══ Data section

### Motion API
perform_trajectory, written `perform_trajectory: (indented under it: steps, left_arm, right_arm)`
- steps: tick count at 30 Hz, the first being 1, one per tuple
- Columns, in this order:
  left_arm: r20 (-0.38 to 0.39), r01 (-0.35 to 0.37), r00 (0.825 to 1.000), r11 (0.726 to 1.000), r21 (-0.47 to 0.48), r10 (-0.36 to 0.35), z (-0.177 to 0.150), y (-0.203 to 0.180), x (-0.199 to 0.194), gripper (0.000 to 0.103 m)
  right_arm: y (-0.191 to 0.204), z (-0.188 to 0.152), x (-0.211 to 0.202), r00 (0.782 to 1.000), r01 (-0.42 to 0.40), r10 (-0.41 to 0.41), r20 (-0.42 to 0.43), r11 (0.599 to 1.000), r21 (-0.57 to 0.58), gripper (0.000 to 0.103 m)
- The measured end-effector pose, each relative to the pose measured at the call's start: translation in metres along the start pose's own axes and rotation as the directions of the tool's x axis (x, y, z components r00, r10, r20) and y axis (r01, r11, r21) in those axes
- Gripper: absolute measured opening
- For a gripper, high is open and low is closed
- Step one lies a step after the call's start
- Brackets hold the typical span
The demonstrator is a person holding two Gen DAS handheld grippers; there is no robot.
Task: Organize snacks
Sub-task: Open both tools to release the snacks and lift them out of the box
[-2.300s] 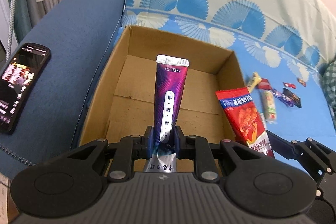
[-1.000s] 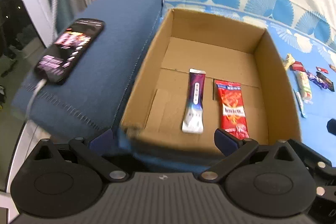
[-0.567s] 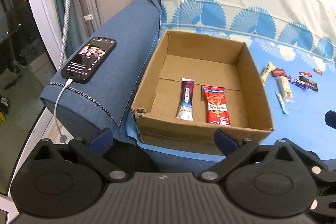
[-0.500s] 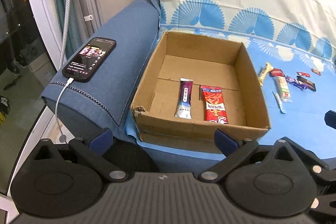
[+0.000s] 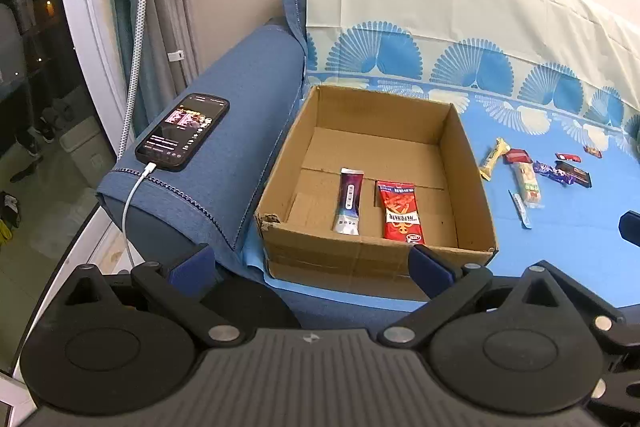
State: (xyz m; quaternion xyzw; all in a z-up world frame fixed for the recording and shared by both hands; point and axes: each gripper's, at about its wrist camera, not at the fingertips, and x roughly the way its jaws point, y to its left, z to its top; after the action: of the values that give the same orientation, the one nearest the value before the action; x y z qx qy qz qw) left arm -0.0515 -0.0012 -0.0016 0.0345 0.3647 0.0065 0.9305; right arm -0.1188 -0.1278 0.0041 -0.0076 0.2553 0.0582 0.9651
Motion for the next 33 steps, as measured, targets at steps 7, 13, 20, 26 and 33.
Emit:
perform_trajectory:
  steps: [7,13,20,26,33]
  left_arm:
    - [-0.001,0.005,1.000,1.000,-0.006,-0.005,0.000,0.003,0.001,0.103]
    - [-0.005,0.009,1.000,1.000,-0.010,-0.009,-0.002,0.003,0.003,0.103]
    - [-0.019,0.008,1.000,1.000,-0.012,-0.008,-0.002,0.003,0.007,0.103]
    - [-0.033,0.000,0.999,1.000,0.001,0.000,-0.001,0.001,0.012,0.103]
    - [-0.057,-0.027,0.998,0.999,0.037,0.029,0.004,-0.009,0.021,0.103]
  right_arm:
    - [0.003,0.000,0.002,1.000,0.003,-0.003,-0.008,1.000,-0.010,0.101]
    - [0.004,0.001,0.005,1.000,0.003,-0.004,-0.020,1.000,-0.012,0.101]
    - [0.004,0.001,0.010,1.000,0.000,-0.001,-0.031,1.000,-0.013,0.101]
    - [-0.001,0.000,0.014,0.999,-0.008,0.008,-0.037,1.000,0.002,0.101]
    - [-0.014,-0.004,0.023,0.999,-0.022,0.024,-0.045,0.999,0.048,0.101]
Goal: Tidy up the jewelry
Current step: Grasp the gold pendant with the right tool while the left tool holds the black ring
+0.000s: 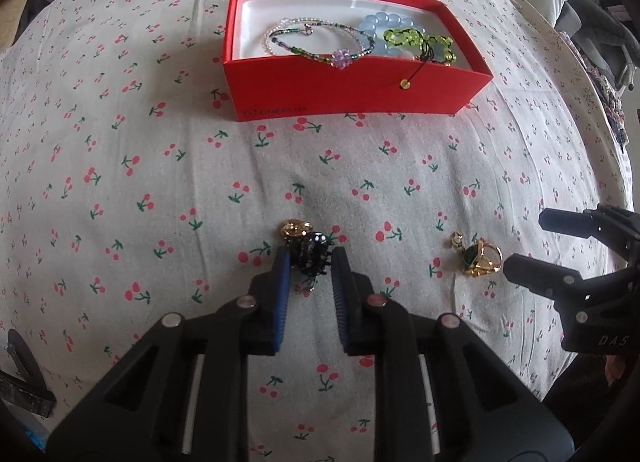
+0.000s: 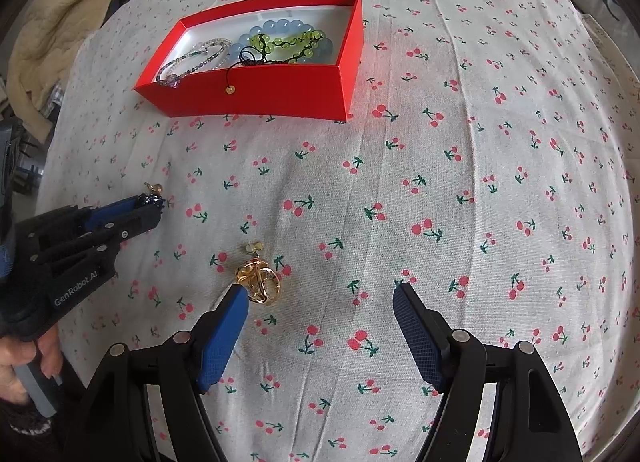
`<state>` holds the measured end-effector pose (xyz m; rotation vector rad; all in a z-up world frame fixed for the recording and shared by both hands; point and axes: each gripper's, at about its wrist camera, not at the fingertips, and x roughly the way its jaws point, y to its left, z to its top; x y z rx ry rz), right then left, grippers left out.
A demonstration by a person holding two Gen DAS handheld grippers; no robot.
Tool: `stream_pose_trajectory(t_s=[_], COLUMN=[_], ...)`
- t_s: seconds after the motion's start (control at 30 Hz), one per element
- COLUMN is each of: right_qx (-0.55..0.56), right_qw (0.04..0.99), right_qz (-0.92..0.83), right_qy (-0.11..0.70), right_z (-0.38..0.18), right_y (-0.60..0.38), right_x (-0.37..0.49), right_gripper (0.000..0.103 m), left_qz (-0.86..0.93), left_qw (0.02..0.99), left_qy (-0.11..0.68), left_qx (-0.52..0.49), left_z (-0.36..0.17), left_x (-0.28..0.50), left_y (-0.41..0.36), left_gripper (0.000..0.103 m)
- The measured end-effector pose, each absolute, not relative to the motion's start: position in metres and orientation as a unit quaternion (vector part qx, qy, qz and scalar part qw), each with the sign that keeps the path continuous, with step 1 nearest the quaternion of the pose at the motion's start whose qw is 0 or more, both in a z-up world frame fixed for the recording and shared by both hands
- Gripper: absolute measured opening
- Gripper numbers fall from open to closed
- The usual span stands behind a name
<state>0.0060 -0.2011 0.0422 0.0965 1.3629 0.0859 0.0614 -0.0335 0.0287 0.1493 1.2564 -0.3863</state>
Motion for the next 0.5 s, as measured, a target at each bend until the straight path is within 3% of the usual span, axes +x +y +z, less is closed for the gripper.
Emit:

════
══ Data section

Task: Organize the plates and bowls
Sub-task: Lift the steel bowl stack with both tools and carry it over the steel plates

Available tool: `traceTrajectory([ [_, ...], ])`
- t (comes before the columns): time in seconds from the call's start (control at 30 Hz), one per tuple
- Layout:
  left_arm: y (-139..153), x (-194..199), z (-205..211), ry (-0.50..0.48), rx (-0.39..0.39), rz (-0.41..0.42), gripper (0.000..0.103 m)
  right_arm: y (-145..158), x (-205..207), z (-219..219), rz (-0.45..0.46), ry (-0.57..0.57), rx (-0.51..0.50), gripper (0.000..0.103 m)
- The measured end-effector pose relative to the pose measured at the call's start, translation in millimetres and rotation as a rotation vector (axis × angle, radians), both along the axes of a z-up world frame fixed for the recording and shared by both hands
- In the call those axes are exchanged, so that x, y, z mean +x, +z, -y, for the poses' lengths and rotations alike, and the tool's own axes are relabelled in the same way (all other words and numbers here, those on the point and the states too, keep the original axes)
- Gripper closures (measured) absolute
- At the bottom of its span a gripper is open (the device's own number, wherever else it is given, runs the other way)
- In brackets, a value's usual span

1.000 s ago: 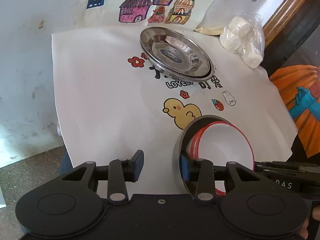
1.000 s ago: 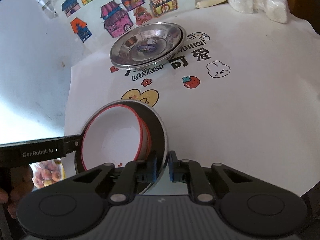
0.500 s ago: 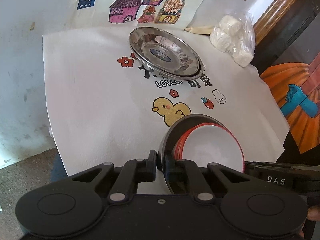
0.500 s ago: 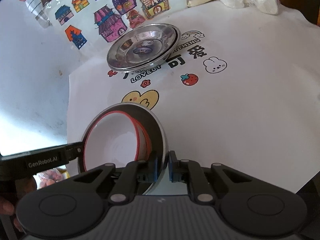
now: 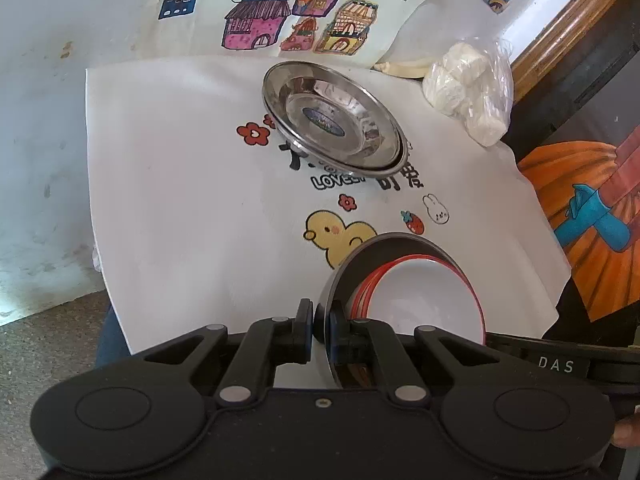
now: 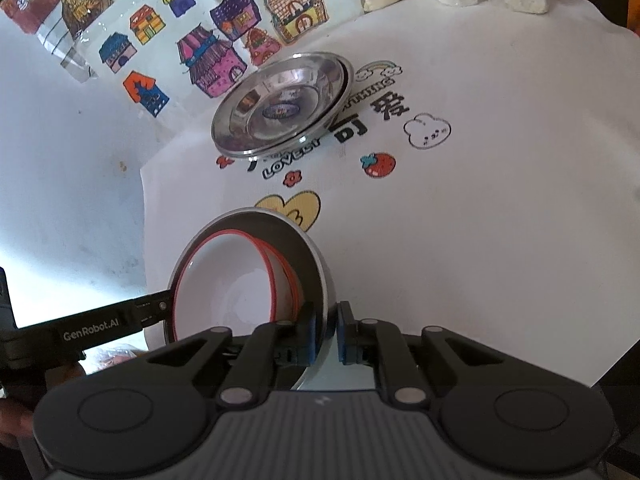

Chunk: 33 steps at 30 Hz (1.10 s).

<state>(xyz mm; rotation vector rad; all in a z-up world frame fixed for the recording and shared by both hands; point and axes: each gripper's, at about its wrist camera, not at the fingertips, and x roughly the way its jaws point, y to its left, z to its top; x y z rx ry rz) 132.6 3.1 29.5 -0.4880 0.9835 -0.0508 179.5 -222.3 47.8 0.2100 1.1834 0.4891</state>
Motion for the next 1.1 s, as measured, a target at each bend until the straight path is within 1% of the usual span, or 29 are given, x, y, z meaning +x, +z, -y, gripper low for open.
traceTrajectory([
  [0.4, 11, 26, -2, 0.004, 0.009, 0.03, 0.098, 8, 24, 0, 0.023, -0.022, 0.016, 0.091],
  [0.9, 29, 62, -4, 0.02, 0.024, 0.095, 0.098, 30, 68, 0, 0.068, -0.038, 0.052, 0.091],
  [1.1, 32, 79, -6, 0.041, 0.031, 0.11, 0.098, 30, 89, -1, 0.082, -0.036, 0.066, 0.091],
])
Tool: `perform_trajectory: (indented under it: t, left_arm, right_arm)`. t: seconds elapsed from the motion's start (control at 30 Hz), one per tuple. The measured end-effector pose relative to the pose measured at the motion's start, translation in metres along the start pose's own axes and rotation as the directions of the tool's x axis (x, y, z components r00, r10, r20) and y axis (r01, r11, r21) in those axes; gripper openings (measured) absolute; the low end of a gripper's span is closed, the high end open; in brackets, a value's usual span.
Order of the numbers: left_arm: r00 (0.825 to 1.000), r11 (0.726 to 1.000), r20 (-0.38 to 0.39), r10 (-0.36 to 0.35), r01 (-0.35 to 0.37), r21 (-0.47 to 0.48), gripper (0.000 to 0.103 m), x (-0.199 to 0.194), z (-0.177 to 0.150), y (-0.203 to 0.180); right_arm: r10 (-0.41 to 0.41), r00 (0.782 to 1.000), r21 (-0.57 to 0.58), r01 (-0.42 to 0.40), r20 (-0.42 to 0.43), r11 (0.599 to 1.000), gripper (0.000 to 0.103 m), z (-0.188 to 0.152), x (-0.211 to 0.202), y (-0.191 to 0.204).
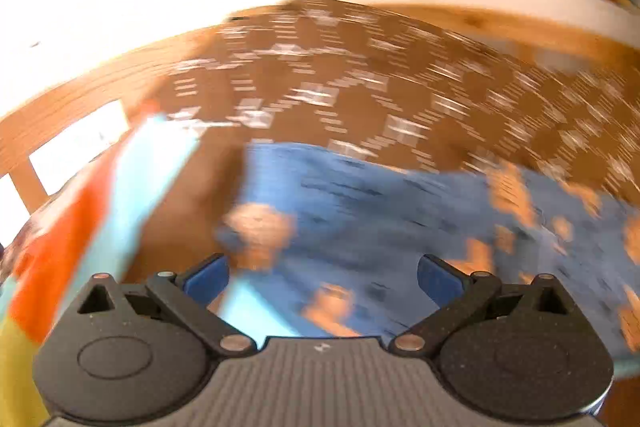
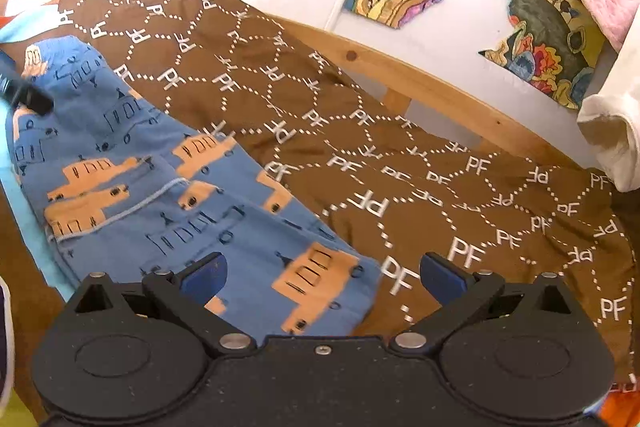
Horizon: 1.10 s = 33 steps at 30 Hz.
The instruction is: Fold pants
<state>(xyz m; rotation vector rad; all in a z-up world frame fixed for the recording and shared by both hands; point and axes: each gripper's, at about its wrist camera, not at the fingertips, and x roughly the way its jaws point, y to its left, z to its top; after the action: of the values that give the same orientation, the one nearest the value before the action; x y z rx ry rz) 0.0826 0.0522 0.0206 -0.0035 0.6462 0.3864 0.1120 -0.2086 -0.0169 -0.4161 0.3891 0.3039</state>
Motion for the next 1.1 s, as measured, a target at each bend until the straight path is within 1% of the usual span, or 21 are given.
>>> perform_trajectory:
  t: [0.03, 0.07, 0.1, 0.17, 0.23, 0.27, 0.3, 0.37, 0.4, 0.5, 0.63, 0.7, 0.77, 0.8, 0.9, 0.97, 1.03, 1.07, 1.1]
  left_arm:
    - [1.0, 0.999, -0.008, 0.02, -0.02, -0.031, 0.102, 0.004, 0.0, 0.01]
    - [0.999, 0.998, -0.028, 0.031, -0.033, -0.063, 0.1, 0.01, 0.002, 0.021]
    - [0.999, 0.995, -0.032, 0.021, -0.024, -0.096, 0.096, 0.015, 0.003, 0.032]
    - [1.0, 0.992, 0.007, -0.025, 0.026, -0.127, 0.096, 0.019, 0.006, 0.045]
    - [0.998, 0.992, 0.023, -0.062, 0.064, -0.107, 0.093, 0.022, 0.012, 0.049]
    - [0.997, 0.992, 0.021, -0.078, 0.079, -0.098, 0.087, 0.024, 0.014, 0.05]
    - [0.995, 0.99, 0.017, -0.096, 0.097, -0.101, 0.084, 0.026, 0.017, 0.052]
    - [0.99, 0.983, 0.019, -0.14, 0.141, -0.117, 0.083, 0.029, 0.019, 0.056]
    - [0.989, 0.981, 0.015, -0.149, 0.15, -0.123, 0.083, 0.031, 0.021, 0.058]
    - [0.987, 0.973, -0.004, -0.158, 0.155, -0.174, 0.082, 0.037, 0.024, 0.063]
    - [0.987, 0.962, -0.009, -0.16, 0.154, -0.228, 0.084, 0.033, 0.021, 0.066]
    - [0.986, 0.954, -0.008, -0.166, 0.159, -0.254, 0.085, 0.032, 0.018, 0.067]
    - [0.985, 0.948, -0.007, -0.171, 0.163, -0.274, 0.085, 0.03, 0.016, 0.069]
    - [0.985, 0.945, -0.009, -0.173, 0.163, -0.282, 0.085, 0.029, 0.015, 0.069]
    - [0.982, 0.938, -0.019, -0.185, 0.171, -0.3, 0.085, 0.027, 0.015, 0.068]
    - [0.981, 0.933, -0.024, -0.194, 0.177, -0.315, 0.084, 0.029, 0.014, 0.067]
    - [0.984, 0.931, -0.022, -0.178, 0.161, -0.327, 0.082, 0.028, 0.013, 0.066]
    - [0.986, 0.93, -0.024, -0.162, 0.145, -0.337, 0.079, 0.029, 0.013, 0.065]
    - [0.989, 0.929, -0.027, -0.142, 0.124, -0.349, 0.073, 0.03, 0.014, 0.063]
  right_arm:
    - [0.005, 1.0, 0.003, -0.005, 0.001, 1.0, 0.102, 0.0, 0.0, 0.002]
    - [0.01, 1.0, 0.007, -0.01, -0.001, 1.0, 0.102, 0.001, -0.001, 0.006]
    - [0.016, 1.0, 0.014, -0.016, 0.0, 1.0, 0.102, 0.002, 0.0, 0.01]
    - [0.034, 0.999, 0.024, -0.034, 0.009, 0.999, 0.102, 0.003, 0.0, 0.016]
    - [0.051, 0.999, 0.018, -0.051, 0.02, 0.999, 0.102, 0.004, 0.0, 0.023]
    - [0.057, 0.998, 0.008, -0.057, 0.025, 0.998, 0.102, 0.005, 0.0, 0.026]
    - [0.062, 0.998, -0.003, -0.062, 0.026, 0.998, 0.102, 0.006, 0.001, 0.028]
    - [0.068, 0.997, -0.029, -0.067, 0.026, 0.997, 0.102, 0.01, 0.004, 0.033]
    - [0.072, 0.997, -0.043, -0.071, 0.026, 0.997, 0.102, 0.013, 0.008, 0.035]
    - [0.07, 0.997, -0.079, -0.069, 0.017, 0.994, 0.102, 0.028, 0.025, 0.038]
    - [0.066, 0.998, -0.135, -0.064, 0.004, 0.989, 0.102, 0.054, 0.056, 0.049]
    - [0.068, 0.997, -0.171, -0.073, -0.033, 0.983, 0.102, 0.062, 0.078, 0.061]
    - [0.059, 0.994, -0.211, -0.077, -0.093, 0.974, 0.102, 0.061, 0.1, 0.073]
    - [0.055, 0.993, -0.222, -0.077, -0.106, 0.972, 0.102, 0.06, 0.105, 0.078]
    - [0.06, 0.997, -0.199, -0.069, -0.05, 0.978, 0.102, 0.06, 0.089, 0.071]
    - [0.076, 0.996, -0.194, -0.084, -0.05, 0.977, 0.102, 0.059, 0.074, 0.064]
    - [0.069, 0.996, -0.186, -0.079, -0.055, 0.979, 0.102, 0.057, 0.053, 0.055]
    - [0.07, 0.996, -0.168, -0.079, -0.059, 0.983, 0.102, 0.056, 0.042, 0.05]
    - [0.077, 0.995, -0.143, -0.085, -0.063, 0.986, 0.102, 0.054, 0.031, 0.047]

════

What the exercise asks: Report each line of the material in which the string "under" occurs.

Answer below:
perform_trajectory, written `perform_trajectory: (indented under it: steps, left_arm, right_arm)`
Tool: `perform_trajectory: (indented under it: t, left_arm, right_arm)`. t: seconds elapsed from the motion's start (control at 30 Hz), one per tuple. The measured end-effector pose relative to the pose measured at the motion's start, translation in metres along the start pose's own axes and rotation as the directions of the tool's x axis (x, y, z components r00, r10, r20) and y axis (r01, r11, r21) in those axes; gripper openings (measured) absolute; the low end of a gripper's span is closed, the high end open; in brackets, a value's usual span.

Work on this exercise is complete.